**Task requirements**.
Show, from the entries below, every line in which "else" appears.

==== The input

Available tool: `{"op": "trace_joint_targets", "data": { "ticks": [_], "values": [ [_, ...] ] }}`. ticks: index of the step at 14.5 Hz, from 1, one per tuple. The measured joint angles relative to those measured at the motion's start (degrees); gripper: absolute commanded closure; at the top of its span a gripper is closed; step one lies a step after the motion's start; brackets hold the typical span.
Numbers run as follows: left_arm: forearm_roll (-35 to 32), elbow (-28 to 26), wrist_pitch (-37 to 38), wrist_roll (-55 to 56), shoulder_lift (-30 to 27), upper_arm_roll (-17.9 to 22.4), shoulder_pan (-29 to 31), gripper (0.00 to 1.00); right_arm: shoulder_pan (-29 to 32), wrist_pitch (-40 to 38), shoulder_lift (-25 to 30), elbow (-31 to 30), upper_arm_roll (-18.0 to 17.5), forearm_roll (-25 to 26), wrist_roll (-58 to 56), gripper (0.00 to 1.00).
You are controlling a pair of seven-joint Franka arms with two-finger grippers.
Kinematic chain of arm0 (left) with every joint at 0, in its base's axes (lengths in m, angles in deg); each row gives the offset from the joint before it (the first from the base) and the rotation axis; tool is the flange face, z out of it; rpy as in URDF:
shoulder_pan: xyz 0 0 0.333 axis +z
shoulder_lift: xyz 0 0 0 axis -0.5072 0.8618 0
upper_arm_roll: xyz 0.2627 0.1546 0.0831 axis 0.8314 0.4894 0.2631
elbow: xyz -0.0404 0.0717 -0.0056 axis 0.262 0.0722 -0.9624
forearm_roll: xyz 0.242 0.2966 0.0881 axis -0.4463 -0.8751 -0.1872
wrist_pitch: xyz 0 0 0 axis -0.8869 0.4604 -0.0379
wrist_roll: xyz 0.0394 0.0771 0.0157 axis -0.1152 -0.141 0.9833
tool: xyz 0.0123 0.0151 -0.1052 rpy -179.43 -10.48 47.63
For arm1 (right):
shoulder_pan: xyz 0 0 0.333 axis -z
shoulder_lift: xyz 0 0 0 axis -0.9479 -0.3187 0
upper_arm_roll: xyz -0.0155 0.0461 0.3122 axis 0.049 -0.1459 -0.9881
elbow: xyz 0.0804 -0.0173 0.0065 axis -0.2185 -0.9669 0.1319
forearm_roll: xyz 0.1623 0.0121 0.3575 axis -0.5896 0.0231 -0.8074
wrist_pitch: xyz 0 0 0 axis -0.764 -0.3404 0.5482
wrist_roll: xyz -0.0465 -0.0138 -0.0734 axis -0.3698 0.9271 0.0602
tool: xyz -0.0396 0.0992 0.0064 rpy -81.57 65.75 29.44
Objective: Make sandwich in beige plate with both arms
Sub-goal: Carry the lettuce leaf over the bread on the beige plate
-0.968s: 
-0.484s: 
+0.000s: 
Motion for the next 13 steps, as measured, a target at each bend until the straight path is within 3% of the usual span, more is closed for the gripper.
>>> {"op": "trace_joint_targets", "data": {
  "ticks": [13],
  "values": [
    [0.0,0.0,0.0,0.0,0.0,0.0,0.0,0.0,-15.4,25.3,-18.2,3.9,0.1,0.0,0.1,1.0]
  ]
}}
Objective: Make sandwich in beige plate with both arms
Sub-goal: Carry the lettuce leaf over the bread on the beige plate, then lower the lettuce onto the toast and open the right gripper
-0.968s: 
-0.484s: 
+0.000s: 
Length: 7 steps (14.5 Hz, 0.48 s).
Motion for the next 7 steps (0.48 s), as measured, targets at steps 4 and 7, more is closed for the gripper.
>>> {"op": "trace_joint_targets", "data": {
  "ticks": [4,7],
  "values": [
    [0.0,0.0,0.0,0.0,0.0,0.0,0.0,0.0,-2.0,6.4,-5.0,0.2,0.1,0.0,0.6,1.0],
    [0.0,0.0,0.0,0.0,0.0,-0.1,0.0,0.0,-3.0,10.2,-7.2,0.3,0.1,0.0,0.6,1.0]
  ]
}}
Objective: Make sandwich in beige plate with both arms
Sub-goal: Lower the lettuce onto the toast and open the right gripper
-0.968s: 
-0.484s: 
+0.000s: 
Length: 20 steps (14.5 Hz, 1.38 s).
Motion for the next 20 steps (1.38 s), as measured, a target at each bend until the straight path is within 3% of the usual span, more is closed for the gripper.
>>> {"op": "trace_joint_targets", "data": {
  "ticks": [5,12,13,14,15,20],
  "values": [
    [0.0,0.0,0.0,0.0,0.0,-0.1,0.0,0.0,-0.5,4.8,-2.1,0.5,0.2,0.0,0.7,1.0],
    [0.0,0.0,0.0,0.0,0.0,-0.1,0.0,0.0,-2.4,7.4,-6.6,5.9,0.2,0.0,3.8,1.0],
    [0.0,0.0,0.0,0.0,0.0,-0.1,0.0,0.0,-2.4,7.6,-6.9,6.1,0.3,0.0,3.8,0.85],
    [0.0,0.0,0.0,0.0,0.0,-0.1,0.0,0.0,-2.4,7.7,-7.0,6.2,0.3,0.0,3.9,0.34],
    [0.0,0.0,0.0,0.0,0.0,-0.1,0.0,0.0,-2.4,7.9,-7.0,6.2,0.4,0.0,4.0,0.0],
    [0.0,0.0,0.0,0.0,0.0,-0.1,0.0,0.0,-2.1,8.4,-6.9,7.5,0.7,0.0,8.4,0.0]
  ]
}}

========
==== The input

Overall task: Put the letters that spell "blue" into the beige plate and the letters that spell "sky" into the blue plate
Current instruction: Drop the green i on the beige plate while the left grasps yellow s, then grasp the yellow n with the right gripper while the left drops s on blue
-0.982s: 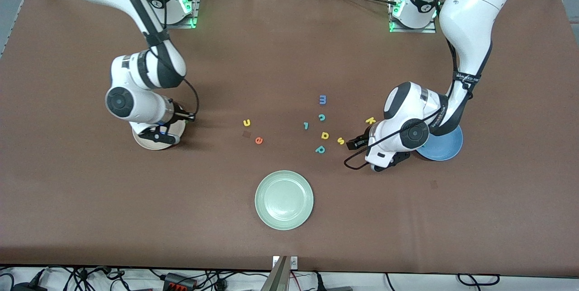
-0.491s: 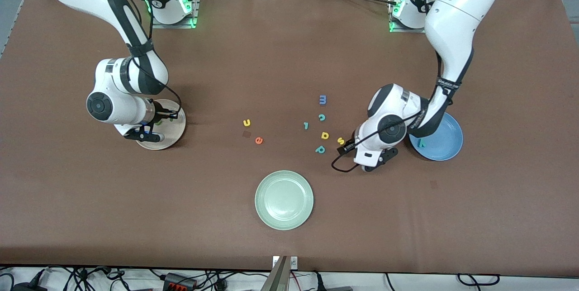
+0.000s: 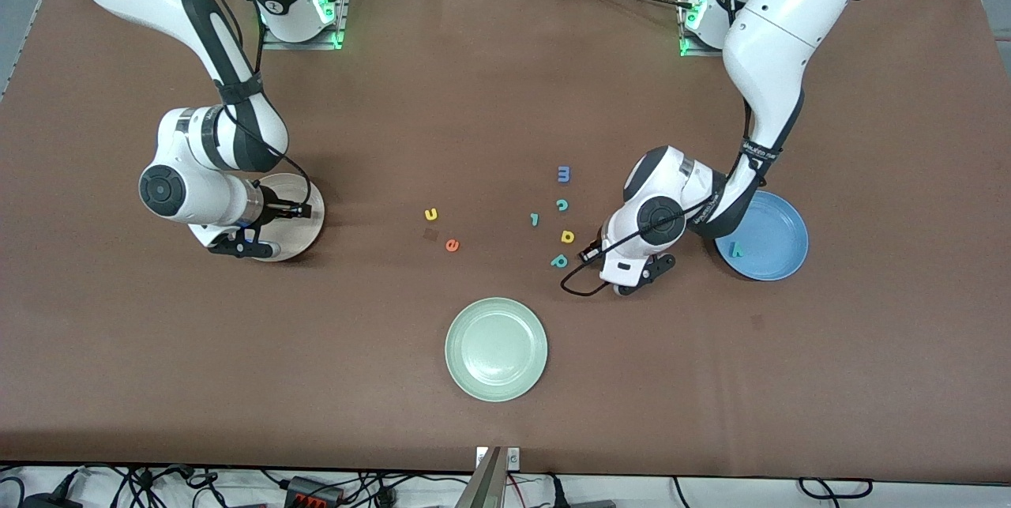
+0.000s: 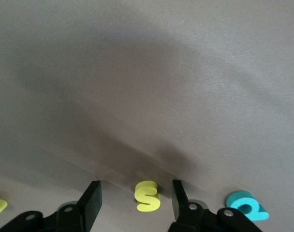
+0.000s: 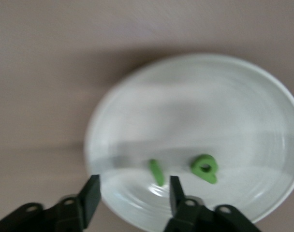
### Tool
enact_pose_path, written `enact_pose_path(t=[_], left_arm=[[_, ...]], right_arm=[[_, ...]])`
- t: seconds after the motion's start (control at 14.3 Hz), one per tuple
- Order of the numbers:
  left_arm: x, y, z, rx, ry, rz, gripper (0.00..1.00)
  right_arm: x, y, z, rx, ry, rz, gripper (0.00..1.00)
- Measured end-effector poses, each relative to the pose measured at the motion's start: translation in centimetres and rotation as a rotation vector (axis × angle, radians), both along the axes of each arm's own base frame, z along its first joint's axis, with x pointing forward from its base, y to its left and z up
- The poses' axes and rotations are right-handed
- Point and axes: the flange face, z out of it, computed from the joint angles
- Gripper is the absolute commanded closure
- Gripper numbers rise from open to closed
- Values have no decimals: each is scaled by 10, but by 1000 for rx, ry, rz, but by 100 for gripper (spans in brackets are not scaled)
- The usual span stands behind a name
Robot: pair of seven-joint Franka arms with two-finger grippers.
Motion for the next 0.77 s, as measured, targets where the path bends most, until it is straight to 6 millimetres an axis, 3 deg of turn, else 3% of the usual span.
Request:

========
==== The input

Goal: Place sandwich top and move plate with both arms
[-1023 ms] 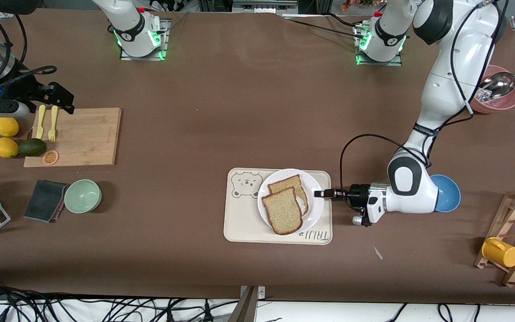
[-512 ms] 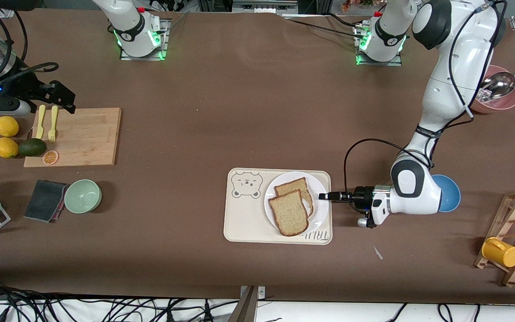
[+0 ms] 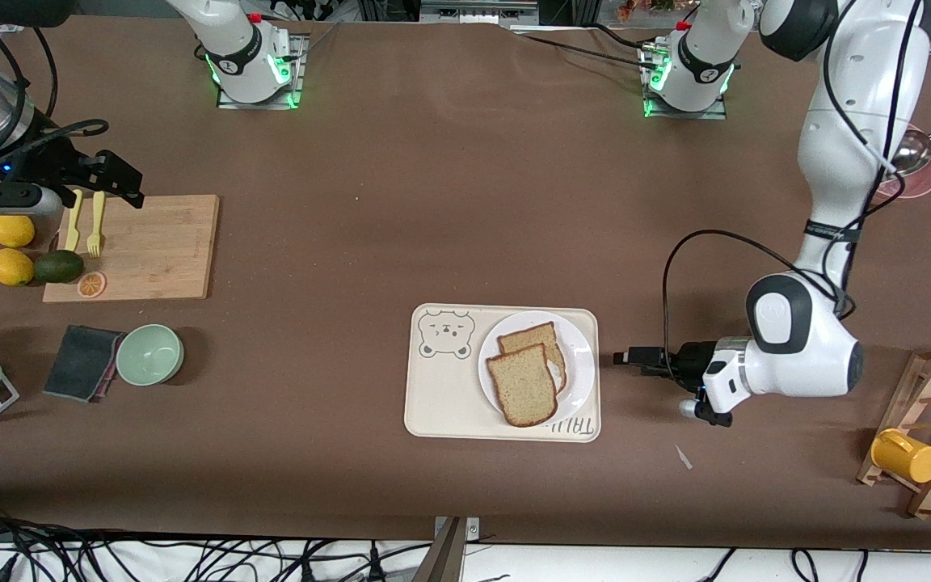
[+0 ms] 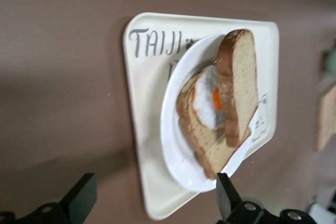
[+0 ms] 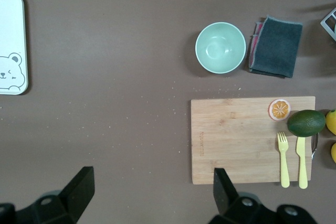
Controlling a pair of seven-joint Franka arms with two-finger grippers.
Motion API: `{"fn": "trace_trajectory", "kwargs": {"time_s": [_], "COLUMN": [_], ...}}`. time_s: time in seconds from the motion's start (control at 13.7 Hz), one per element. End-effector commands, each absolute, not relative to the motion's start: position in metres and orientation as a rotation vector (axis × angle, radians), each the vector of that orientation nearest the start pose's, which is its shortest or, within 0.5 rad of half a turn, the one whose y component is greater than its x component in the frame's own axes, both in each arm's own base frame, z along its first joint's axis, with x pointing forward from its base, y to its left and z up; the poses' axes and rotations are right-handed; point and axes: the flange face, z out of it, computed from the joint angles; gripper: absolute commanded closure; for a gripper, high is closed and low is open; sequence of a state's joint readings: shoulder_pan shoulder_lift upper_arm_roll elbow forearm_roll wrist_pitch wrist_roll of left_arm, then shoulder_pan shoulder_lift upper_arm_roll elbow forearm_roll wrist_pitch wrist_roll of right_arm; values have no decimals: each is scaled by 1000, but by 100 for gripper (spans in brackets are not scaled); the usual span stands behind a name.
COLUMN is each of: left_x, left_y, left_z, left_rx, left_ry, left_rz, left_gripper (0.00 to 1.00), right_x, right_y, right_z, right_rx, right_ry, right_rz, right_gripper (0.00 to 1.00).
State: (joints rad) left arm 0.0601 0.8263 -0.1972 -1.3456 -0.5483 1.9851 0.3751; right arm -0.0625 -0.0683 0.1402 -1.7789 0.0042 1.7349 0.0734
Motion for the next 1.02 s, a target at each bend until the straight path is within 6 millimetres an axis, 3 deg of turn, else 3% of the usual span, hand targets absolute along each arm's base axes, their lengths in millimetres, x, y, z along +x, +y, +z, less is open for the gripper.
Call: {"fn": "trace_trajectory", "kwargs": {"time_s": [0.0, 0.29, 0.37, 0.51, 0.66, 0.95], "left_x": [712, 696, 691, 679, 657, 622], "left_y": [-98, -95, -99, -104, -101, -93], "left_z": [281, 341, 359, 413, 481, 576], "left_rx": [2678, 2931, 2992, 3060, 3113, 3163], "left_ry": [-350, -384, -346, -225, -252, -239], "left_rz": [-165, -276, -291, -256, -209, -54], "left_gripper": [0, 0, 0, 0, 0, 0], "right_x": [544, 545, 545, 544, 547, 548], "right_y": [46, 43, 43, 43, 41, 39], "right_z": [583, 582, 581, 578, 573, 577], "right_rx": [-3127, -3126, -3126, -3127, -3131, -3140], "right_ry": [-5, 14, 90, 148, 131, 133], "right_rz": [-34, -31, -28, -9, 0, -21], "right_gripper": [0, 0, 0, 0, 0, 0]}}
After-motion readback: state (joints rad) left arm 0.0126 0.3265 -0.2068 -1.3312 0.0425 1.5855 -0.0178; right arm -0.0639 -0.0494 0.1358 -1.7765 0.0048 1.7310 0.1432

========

**Exercise answer**.
Motion for the next 0.77 s, as measured, targets where the path bends most, until it is straight to 6 millimetres an axis, 3 deg of turn, else 3% of the usual span.
Motion for the next 1.02 s, a target at each bend until the straight path is within 6 millimetres an axis, 3 deg of turn, else 3% of the usual span, hand targets absolute along each arm's base axes, their lengths in millimetres, x, y, z along +x, +y, +z, less is open for the gripper.

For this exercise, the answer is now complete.